BURKE: Well, one of the things I'm really happy about, Uber is one of the companies that has now signed an agreement with the Transport Workers Union quite specifically saying they want there to be minimum standards and they want there to be an independent commission dealing with that. We’re in consultation now, so this isn’t something where we need to go to the summit for new ideas on this one. We took formed policy on this one, which no program dealt with in more detail, actually, than your own over the last three years, and that policy we’re now consulting with business on how we might advance the implementation of it. But effectively I don’t want Australia to be a country where you have to rely on tips to be able to make ends meet.
JAYES: Yeah.
BURKE: I want people to have the technology. I don’t want to smash the technology, but 21st century technology should never mean 19th century working conditions.

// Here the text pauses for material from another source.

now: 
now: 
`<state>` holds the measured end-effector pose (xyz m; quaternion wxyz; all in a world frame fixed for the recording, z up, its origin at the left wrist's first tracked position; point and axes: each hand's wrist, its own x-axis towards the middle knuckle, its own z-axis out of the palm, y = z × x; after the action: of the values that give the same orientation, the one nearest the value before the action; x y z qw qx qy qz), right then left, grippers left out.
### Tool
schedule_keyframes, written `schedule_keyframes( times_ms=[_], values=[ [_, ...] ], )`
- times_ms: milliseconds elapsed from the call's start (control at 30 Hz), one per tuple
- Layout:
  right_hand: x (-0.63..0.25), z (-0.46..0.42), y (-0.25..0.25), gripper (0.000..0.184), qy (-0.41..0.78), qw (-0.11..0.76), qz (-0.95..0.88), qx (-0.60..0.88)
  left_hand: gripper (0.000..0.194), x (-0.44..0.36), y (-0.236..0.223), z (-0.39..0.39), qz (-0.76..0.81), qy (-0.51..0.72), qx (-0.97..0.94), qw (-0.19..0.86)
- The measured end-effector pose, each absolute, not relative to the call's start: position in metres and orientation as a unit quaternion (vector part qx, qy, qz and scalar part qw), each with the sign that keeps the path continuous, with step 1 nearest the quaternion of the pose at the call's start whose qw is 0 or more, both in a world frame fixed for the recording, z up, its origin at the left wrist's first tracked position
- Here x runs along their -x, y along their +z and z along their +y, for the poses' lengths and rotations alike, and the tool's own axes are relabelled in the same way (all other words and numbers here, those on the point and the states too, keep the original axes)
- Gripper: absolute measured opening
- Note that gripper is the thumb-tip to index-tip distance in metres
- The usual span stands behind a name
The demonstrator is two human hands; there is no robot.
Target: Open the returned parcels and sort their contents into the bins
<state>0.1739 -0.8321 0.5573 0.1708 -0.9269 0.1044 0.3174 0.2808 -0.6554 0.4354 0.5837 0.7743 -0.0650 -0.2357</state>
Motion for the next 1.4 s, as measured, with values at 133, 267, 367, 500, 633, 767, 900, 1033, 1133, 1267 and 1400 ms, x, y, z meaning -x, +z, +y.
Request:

JAYES: Just a final one – coal and iron ore, but coal in particular, huge profits. BHP up 170 per cent. That’s really going to save the federal government’s budget, isn’t it?
BURKE: Look, it’s for Jim to go through all of those numbers.
JAYES: Sure.
BURKE: But there’s no doubt from the economic statement he gave previously that we have a whole lot of different stories going on in the country at the moment where we do have the sections of the resources industry, some extraordinary prices at the moment and the economy is benefitting from that. We have other sections of the economy –
JAYES: Maybe revisit a super profits tax. What do you reckon?
BURKE: It’s not for me to rule in or rule out, but you’re the only person who’s been suggesting that directly to me I’ve got to say.
JAYES: Okay. We’ll talk soon, Tony Burke, in the lead-up to this jobs summit, at the jobs summit and beyond. We’ll speak soon.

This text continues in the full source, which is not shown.